YOUR INSTRUCTIONS:
In the entries that follow, find the word "camera" and report each line it is on.

•••••

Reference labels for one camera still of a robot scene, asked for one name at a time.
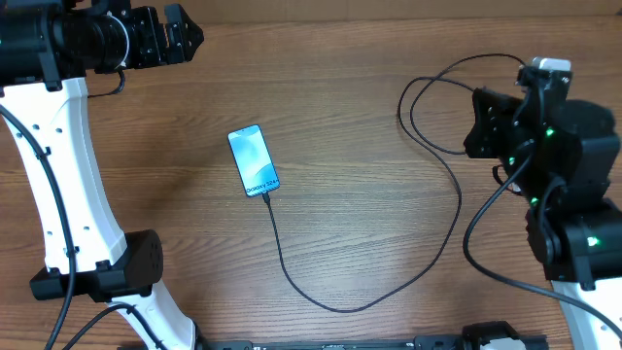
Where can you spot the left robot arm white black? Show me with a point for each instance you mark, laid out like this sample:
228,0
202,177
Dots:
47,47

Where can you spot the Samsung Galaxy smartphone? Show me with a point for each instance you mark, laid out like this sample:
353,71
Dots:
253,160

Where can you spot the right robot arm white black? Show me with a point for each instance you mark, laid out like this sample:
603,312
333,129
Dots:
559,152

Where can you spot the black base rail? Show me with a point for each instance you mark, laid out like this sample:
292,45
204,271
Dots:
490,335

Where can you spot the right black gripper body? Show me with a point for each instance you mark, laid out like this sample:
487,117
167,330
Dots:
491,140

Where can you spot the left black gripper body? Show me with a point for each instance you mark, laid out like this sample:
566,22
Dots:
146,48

•••••

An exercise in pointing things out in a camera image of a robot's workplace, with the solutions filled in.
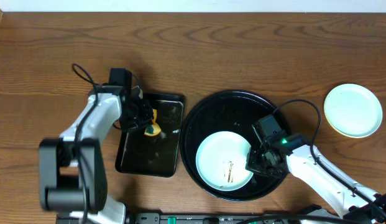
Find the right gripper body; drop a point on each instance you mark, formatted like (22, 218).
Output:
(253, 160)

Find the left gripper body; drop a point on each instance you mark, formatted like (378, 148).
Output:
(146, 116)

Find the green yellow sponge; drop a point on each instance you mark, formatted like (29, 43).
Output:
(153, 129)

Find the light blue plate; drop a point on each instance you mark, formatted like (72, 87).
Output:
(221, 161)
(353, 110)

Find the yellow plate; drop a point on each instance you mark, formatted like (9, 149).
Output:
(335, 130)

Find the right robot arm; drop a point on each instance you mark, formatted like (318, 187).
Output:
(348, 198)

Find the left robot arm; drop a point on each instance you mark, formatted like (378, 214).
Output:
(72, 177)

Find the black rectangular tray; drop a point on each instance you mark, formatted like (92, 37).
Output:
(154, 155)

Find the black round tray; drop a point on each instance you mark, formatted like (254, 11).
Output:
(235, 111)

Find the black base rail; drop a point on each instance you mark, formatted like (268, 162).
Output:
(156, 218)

•••••

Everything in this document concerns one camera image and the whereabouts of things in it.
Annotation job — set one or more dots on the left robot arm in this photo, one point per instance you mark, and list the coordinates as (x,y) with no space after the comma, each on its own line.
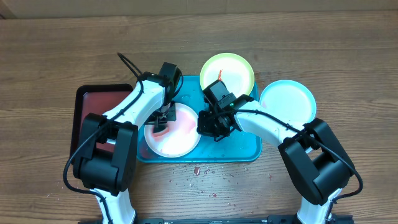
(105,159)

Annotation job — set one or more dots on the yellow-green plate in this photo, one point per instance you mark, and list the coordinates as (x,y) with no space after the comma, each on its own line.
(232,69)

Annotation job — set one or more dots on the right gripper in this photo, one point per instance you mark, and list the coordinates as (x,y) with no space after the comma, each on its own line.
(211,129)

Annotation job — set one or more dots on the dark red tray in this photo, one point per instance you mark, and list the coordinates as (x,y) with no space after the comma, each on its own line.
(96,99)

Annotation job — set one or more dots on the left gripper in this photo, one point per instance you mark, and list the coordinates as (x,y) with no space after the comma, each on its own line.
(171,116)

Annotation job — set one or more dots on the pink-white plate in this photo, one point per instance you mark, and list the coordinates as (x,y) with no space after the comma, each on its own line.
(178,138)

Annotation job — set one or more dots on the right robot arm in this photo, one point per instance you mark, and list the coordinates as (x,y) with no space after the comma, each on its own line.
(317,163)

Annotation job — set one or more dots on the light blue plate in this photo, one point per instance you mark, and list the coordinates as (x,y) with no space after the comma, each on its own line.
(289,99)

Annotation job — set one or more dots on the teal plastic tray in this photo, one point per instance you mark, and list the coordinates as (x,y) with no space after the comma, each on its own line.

•••••

EXERCISE SOLUTION:
Reference labels for one camera still of a robot scene, asked for one name at a time.
An exercise in pointing things out in a camera image of a robot's workplace, with the solutions filled in.
Everything in this document concerns one camera image and the whereabouts of things in it.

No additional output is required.